Daniel Joseph Devlin (1814 – February 22, 1867) was a prosperous businessman, City Chamberlain, and prominent citizen of New York City.

Devlin was born at Buncrana, County Donegal, Ireland, in 1814, the son of Jeremiah Devlin, a farmer and merchant tailor, and his wife, Elizabeth Foster. As a young merchant tailor, Daniel emigrated to America in 1833. Three younger brothers later joined him in America; two sisters, and a brother, Phillip Devlin, who became a Catholic priest, remained in Ireland. Daniel Devlin moved to Louisville, Kentucky, and is believed to have worked for a time as a steamboat clerk on the Ohio and Mississippi rivers, which led him to encourage his brother William Devlin to establish himself in Louisiana. Devlin founded a jeans manufacturing company in Louisville, and later moved to New York City, where he and two of his brothers established a clothing company, Devlin Brothers. Daniel Devlin was named City Chamberlain of New York in 1861, and remained in that position until his death.

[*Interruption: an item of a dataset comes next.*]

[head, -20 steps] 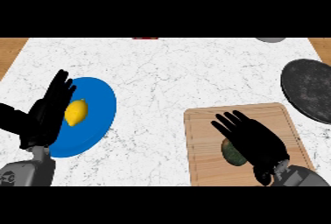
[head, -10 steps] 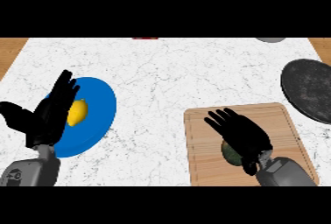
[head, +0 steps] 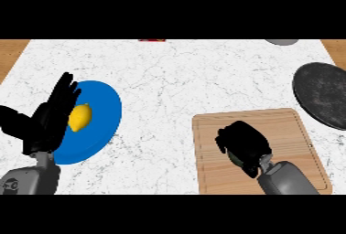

After the outbreak of the American Civil War, he headed the executive committee charged with recruitment and financing for the Irish Brigade of the Union Army. In politics, he was a Democrat, and played a prominent role in the New York State Democratic convention in 1864. He was a director of the Union Trust Company of New York, and a prominent Catholic layman who in 1863 helped found the Society for the Protection of Destitute Roman Catholic Children in the City of New York and in 1864 established a scholarship at St. Francis Xavier College. Devlin lived from the 1850s onward in an Italianate villa overlooking the Hudson River in Manhattanville.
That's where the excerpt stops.